=== Begin Enclosure ===

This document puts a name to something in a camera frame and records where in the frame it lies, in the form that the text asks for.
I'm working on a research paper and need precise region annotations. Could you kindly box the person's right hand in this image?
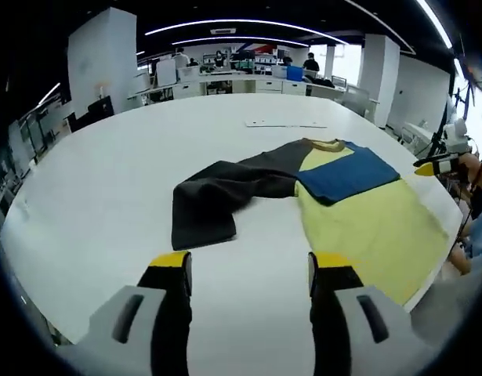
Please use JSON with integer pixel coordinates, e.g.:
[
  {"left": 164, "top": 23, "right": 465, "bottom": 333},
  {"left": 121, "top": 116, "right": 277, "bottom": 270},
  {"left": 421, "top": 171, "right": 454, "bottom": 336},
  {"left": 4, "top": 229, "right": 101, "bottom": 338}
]
[{"left": 458, "top": 151, "right": 482, "bottom": 186}]

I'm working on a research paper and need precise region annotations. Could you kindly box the straight ceiling light strip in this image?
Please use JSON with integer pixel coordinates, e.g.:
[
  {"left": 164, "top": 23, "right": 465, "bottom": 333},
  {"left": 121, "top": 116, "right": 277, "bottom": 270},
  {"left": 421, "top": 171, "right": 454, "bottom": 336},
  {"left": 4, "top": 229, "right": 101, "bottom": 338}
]
[{"left": 416, "top": 0, "right": 453, "bottom": 48}]

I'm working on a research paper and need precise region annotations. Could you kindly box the white box unit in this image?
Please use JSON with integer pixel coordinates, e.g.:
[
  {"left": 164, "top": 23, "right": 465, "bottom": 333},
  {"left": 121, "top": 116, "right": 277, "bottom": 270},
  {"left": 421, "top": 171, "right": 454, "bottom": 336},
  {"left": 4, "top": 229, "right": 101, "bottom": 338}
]
[{"left": 156, "top": 58, "right": 177, "bottom": 87}]

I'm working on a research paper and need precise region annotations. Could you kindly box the black tripod stand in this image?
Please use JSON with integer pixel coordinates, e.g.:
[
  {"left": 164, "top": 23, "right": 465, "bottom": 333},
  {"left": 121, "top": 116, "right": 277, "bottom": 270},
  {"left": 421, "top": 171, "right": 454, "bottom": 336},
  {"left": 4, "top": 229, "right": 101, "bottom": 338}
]
[{"left": 428, "top": 89, "right": 477, "bottom": 157}]

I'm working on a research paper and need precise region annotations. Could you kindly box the black cabinet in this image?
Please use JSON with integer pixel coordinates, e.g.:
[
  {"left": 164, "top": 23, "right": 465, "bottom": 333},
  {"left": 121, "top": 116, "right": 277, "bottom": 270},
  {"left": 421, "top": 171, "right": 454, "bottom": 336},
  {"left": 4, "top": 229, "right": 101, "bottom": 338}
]
[{"left": 87, "top": 97, "right": 115, "bottom": 118}]

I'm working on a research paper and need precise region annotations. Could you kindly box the long white workbench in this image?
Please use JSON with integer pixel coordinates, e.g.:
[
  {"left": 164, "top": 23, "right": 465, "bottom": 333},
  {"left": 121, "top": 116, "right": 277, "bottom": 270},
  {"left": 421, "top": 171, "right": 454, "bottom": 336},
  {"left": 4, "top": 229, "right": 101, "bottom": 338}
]
[{"left": 126, "top": 70, "right": 379, "bottom": 107}]

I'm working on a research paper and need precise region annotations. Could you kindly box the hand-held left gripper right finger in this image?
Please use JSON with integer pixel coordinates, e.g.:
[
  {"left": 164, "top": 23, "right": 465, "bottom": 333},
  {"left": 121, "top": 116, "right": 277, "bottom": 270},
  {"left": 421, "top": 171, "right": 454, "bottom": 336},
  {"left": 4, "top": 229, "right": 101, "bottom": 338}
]
[{"left": 306, "top": 251, "right": 434, "bottom": 376}]

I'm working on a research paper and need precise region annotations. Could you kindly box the grey mesh office chair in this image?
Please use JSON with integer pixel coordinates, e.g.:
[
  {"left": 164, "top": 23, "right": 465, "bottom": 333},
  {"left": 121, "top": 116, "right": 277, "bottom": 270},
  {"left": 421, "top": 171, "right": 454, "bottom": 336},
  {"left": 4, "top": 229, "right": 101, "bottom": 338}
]
[{"left": 344, "top": 84, "right": 373, "bottom": 117}]

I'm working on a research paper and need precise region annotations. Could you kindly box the short curved ceiling light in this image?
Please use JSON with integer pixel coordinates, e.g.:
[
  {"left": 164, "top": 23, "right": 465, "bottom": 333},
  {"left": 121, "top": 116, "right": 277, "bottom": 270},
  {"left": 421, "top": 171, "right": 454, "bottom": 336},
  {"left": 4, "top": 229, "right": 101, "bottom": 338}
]
[{"left": 172, "top": 35, "right": 308, "bottom": 47}]

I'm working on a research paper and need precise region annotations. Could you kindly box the white table socket strip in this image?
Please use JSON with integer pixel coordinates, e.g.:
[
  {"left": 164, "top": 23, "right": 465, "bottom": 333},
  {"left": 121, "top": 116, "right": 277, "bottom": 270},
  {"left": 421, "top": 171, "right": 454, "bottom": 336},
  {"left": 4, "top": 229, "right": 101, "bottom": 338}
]
[{"left": 245, "top": 119, "right": 328, "bottom": 129}]

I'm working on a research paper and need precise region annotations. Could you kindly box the yellow blue grey garment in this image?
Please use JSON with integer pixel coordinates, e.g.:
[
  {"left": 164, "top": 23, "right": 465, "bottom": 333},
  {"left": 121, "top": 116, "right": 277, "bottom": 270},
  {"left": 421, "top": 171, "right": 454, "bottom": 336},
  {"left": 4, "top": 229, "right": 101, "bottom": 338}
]
[{"left": 170, "top": 137, "right": 450, "bottom": 307}]

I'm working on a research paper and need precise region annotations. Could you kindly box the small white desk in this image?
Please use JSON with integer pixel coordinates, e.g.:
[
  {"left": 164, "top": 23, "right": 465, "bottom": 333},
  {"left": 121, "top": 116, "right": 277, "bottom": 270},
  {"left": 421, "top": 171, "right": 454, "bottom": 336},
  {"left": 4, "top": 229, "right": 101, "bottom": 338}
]
[{"left": 400, "top": 121, "right": 433, "bottom": 154}]

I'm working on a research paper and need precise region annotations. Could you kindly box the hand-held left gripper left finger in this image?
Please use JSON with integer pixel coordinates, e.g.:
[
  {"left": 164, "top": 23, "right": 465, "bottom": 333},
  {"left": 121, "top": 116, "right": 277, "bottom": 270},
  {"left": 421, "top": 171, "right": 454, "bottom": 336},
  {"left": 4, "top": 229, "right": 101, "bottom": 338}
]
[{"left": 58, "top": 251, "right": 194, "bottom": 376}]

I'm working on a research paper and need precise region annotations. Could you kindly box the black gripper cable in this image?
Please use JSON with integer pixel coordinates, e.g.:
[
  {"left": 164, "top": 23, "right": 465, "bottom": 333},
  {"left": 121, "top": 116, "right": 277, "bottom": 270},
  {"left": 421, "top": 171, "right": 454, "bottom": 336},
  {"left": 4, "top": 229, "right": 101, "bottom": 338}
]
[{"left": 455, "top": 175, "right": 482, "bottom": 244}]

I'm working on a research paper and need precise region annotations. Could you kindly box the long curved ceiling light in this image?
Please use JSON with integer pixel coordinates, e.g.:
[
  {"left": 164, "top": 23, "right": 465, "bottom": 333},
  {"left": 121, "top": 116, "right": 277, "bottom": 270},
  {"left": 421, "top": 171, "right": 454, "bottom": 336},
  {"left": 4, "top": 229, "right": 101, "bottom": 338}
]
[{"left": 144, "top": 18, "right": 350, "bottom": 44}]

=== End Enclosure ===

▶ Required work: Please repeat the listing precisely, excluding the pictures it contains.

▶ Written solution:
This document puts a name to something in a camera frame and records where in the frame it lies, in the form that the text asks for.
I'm working on a research paper and need precise region annotations. Could you kindly box the person's right hand in this image?
Please use JSON with integer pixel coordinates, e.g.:
[
  {"left": 164, "top": 23, "right": 465, "bottom": 333},
  {"left": 121, "top": 116, "right": 277, "bottom": 270},
  {"left": 421, "top": 171, "right": 454, "bottom": 336},
  {"left": 4, "top": 229, "right": 101, "bottom": 338}
]
[{"left": 458, "top": 151, "right": 482, "bottom": 186}]

I'm working on a research paper and need precise region annotations. Could you kindly box the straight ceiling light strip in this image?
Please use JSON with integer pixel coordinates, e.g.:
[
  {"left": 164, "top": 23, "right": 465, "bottom": 333},
  {"left": 121, "top": 116, "right": 277, "bottom": 270},
  {"left": 421, "top": 171, "right": 454, "bottom": 336},
  {"left": 4, "top": 229, "right": 101, "bottom": 338}
]
[{"left": 416, "top": 0, "right": 453, "bottom": 48}]

I'm working on a research paper and need precise region annotations. Could you kindly box the white box unit in this image?
Please use JSON with integer pixel coordinates, e.g.:
[
  {"left": 164, "top": 23, "right": 465, "bottom": 333},
  {"left": 121, "top": 116, "right": 277, "bottom": 270},
  {"left": 421, "top": 171, "right": 454, "bottom": 336},
  {"left": 4, "top": 229, "right": 101, "bottom": 338}
]
[{"left": 156, "top": 58, "right": 177, "bottom": 87}]

I'm working on a research paper and need precise region annotations. Could you kindly box the black tripod stand in this image?
Please use JSON with integer pixel coordinates, e.g.:
[
  {"left": 164, "top": 23, "right": 465, "bottom": 333},
  {"left": 121, "top": 116, "right": 277, "bottom": 270},
  {"left": 421, "top": 171, "right": 454, "bottom": 336},
  {"left": 4, "top": 229, "right": 101, "bottom": 338}
]
[{"left": 428, "top": 89, "right": 477, "bottom": 157}]

I'm working on a research paper and need precise region annotations. Could you kindly box the black cabinet in this image?
Please use JSON with integer pixel coordinates, e.g.:
[
  {"left": 164, "top": 23, "right": 465, "bottom": 333},
  {"left": 121, "top": 116, "right": 277, "bottom": 270},
  {"left": 421, "top": 171, "right": 454, "bottom": 336},
  {"left": 4, "top": 229, "right": 101, "bottom": 338}
]
[{"left": 87, "top": 97, "right": 115, "bottom": 118}]

I'm working on a research paper and need precise region annotations. Could you kindly box the long white workbench in this image?
Please use JSON with integer pixel coordinates, e.g.:
[
  {"left": 164, "top": 23, "right": 465, "bottom": 333},
  {"left": 121, "top": 116, "right": 277, "bottom": 270},
  {"left": 421, "top": 171, "right": 454, "bottom": 336},
  {"left": 4, "top": 229, "right": 101, "bottom": 338}
]
[{"left": 126, "top": 70, "right": 379, "bottom": 107}]

I'm working on a research paper and need precise region annotations. Could you kindly box the hand-held left gripper right finger in this image?
Please use JSON with integer pixel coordinates, e.g.:
[
  {"left": 164, "top": 23, "right": 465, "bottom": 333},
  {"left": 121, "top": 116, "right": 277, "bottom": 270},
  {"left": 421, "top": 171, "right": 454, "bottom": 336},
  {"left": 4, "top": 229, "right": 101, "bottom": 338}
]
[{"left": 306, "top": 251, "right": 434, "bottom": 376}]

I'm working on a research paper and need precise region annotations. Could you kindly box the grey mesh office chair in this image?
Please use JSON with integer pixel coordinates, e.g.:
[
  {"left": 164, "top": 23, "right": 465, "bottom": 333},
  {"left": 121, "top": 116, "right": 277, "bottom": 270},
  {"left": 421, "top": 171, "right": 454, "bottom": 336},
  {"left": 4, "top": 229, "right": 101, "bottom": 338}
]
[{"left": 344, "top": 84, "right": 373, "bottom": 117}]

I'm working on a research paper and need precise region annotations. Could you kindly box the short curved ceiling light in this image?
Please use JSON with integer pixel coordinates, e.g.:
[
  {"left": 164, "top": 23, "right": 465, "bottom": 333},
  {"left": 121, "top": 116, "right": 277, "bottom": 270},
  {"left": 421, "top": 171, "right": 454, "bottom": 336},
  {"left": 4, "top": 229, "right": 101, "bottom": 338}
]
[{"left": 172, "top": 35, "right": 308, "bottom": 47}]

I'm working on a research paper and need precise region annotations. Could you kindly box the white table socket strip in this image?
Please use JSON with integer pixel coordinates, e.g.:
[
  {"left": 164, "top": 23, "right": 465, "bottom": 333},
  {"left": 121, "top": 116, "right": 277, "bottom": 270},
  {"left": 421, "top": 171, "right": 454, "bottom": 336},
  {"left": 4, "top": 229, "right": 101, "bottom": 338}
]
[{"left": 245, "top": 119, "right": 328, "bottom": 129}]

I'm working on a research paper and need precise region annotations. Could you kindly box the yellow blue grey garment in this image?
Please use JSON with integer pixel coordinates, e.g.:
[
  {"left": 164, "top": 23, "right": 465, "bottom": 333},
  {"left": 121, "top": 116, "right": 277, "bottom": 270},
  {"left": 421, "top": 171, "right": 454, "bottom": 336},
  {"left": 4, "top": 229, "right": 101, "bottom": 338}
]
[{"left": 170, "top": 137, "right": 450, "bottom": 307}]

I'm working on a research paper and need precise region annotations. Could you kindly box the small white desk in this image?
Please use JSON with integer pixel coordinates, e.g.:
[
  {"left": 164, "top": 23, "right": 465, "bottom": 333},
  {"left": 121, "top": 116, "right": 277, "bottom": 270},
  {"left": 421, "top": 171, "right": 454, "bottom": 336},
  {"left": 4, "top": 229, "right": 101, "bottom": 338}
]
[{"left": 400, "top": 121, "right": 433, "bottom": 154}]

I'm working on a research paper and need precise region annotations. Could you kindly box the hand-held left gripper left finger in this image?
Please use JSON with integer pixel coordinates, e.g.:
[
  {"left": 164, "top": 23, "right": 465, "bottom": 333},
  {"left": 121, "top": 116, "right": 277, "bottom": 270},
  {"left": 421, "top": 171, "right": 454, "bottom": 336},
  {"left": 4, "top": 229, "right": 101, "bottom": 338}
]
[{"left": 58, "top": 251, "right": 194, "bottom": 376}]

I'm working on a research paper and need precise region annotations. Could you kindly box the black gripper cable in this image?
Please use JSON with integer pixel coordinates, e.g.:
[
  {"left": 164, "top": 23, "right": 465, "bottom": 333},
  {"left": 121, "top": 116, "right": 277, "bottom": 270},
  {"left": 421, "top": 171, "right": 454, "bottom": 336},
  {"left": 4, "top": 229, "right": 101, "bottom": 338}
]
[{"left": 455, "top": 175, "right": 482, "bottom": 244}]

I'm working on a research paper and need precise region annotations. Could you kindly box the long curved ceiling light in this image?
Please use JSON with integer pixel coordinates, e.g.:
[
  {"left": 164, "top": 23, "right": 465, "bottom": 333},
  {"left": 121, "top": 116, "right": 277, "bottom": 270},
  {"left": 421, "top": 171, "right": 454, "bottom": 336},
  {"left": 4, "top": 229, "right": 101, "bottom": 338}
]
[{"left": 144, "top": 18, "right": 350, "bottom": 44}]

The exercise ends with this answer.